--- Material provided Enclosed Below ---

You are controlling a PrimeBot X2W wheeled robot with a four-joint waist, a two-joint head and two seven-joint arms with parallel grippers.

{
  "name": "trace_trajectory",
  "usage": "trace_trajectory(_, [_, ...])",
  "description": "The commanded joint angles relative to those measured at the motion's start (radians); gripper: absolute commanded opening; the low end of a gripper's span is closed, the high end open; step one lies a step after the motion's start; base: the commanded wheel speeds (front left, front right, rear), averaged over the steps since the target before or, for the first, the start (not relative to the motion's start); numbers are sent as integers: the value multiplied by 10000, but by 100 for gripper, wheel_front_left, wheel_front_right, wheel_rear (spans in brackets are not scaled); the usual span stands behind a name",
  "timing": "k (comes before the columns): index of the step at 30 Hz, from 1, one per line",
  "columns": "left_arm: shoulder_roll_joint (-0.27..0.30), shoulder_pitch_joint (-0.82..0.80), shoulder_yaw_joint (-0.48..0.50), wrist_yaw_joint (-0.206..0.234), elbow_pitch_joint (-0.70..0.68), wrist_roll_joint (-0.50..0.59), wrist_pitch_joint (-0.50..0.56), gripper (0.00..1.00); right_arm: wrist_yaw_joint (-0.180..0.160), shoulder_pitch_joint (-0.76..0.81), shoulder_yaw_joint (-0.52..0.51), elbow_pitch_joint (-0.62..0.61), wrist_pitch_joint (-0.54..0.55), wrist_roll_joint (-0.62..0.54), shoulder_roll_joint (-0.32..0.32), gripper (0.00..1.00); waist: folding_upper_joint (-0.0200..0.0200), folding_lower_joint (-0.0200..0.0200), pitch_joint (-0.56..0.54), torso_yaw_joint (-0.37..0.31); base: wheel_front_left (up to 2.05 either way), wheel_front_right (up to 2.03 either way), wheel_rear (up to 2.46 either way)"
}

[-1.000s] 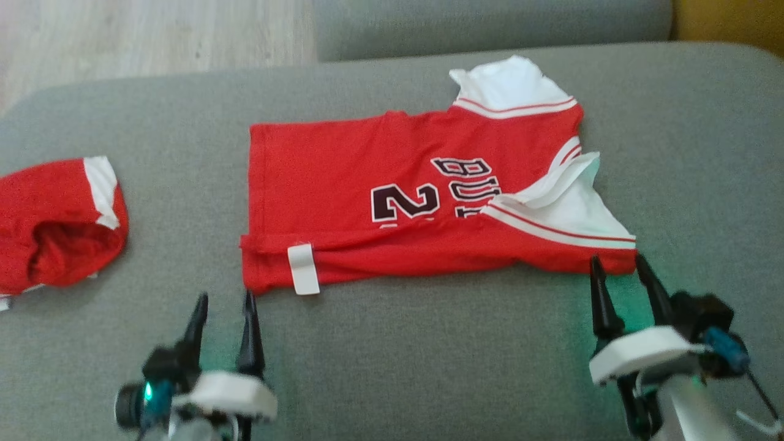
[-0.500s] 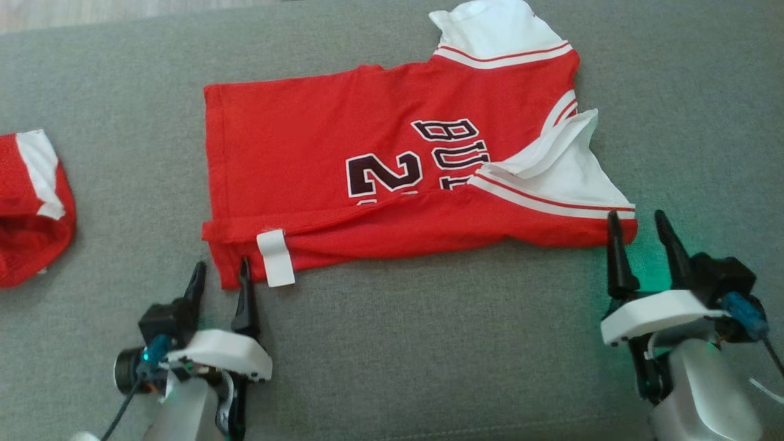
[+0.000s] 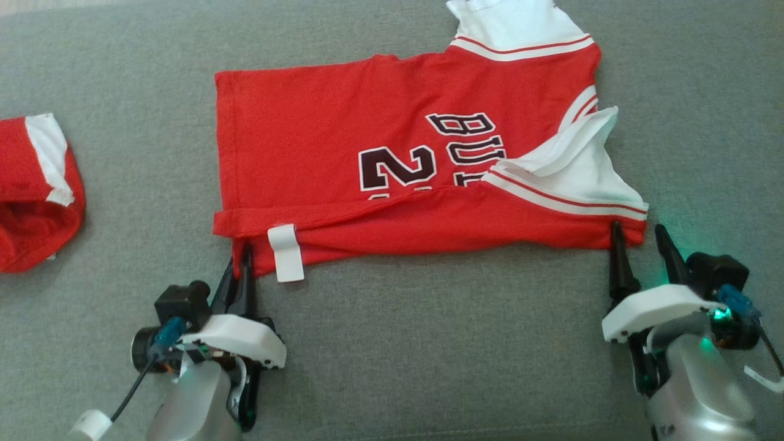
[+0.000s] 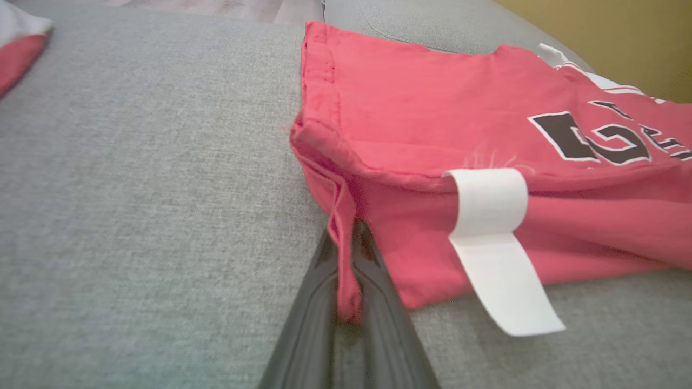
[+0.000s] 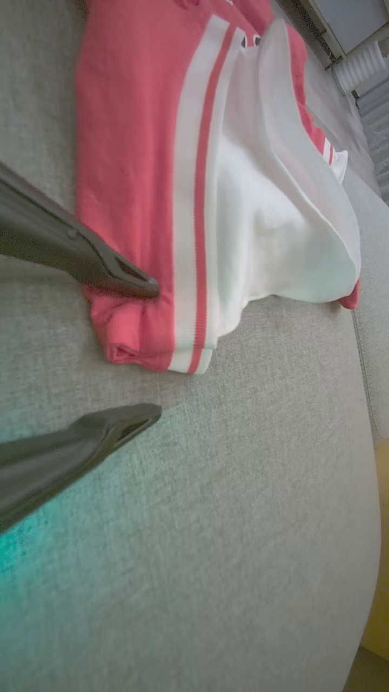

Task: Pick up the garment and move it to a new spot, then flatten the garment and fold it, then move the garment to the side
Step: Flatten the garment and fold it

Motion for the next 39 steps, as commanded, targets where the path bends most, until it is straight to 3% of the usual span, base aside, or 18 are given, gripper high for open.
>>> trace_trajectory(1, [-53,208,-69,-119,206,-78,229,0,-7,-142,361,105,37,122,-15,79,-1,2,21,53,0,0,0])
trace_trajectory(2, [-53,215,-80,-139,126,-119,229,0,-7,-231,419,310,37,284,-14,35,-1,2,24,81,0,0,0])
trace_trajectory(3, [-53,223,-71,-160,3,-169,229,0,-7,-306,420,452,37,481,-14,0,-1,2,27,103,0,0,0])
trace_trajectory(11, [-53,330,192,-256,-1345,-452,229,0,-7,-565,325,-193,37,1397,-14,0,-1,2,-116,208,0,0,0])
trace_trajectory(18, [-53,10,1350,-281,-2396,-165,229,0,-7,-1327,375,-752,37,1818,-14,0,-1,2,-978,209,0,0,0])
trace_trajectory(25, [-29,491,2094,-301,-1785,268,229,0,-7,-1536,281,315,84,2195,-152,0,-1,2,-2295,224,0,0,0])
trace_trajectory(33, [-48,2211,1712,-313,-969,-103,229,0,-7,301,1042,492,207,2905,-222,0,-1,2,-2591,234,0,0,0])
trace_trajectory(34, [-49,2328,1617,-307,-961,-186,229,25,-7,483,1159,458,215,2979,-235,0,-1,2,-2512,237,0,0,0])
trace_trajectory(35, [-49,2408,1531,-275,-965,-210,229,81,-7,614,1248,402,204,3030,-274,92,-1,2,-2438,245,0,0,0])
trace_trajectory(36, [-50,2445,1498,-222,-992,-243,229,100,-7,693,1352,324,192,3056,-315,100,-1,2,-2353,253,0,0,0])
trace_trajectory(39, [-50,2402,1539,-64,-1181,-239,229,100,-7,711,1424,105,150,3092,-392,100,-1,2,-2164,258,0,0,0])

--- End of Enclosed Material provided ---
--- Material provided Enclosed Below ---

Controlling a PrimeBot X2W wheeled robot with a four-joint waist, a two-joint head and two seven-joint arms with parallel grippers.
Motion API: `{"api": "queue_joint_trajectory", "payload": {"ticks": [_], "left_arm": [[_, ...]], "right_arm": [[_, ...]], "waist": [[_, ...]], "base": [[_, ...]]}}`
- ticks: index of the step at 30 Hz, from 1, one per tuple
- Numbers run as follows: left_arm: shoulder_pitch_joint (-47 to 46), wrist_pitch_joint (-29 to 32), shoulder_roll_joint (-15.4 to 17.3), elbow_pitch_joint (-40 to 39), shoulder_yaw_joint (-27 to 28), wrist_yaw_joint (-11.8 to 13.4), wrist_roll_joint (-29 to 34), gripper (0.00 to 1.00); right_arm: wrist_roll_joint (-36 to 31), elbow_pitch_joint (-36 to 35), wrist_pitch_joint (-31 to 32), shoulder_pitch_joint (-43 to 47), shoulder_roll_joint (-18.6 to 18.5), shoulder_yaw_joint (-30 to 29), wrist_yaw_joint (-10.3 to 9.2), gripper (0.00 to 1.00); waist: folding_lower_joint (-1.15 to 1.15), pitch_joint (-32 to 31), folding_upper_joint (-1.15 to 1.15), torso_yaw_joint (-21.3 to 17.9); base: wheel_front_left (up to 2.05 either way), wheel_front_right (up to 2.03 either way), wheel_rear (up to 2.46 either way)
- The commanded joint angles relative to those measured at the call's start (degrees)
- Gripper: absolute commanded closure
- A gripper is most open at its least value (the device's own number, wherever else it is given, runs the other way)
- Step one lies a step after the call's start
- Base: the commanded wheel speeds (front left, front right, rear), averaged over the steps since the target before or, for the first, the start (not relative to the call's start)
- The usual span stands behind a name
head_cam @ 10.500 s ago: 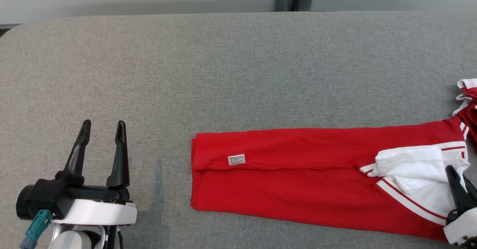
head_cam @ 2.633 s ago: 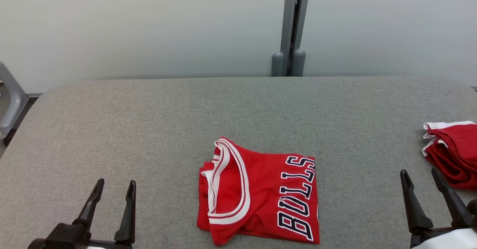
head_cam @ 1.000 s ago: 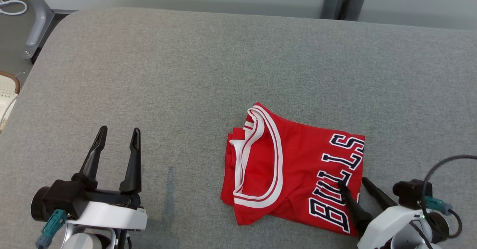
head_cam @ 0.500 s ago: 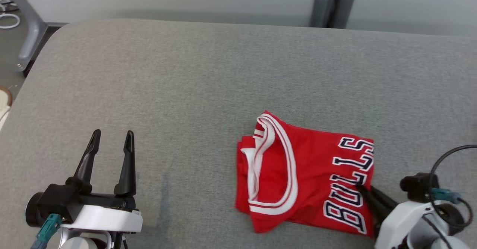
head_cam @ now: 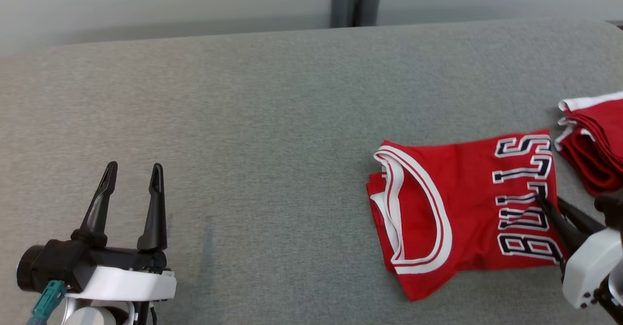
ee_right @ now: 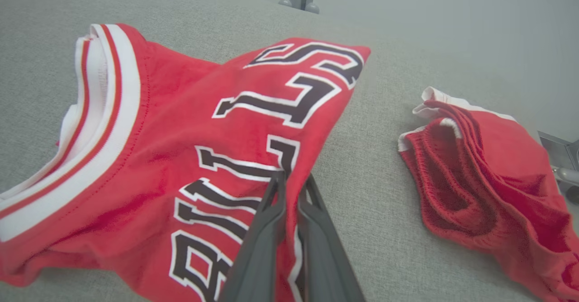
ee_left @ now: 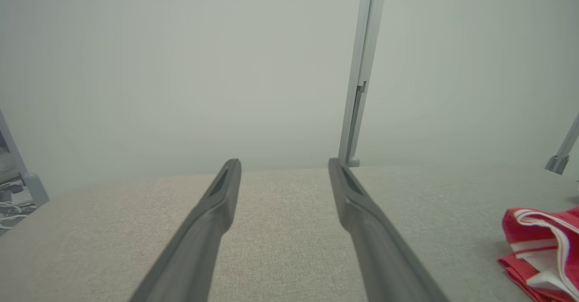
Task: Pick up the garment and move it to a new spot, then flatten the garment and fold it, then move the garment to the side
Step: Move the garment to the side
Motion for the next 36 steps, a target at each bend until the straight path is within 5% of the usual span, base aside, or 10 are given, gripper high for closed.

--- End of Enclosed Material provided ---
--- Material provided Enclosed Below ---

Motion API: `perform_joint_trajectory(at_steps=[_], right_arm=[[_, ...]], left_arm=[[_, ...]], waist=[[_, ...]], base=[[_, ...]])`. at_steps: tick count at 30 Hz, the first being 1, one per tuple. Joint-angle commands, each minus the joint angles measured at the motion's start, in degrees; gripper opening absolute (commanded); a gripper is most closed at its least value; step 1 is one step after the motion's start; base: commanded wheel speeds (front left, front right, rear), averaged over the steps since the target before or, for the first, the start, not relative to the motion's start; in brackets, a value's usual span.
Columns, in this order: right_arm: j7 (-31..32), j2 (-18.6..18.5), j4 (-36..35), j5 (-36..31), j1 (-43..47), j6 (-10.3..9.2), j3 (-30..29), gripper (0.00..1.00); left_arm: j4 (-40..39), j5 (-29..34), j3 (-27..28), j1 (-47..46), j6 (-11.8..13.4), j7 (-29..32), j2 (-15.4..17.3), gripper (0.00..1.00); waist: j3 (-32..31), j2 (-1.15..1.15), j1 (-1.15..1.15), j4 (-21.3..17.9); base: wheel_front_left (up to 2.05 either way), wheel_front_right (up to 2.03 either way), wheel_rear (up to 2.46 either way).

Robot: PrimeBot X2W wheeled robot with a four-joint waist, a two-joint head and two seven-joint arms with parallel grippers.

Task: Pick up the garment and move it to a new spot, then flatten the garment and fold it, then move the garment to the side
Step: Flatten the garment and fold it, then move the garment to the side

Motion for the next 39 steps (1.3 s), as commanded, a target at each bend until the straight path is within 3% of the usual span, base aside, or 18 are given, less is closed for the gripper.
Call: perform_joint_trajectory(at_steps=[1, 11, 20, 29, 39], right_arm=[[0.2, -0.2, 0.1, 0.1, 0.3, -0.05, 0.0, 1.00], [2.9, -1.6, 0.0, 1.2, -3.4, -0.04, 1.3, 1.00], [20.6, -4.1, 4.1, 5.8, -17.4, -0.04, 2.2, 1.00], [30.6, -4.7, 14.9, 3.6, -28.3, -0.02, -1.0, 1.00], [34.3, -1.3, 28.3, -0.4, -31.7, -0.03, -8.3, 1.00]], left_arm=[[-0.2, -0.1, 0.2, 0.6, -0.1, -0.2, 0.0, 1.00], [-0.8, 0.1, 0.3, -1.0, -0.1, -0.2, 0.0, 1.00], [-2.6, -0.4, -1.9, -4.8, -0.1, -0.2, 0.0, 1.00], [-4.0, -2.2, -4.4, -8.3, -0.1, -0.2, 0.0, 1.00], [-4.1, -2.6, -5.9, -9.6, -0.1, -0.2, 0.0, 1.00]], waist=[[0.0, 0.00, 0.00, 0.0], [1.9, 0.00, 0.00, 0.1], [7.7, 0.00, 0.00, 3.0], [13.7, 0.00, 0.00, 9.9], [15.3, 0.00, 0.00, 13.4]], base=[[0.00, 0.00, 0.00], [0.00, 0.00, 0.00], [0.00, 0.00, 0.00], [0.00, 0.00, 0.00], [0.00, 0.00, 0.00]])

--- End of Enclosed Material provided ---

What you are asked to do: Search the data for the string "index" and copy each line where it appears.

Your solution:
  "timing": "k (comes before the columns): index of the step at 30 Hz, from 1, one per line",
- ticks: index of the step at 30 Hz, from 1, one per tuple

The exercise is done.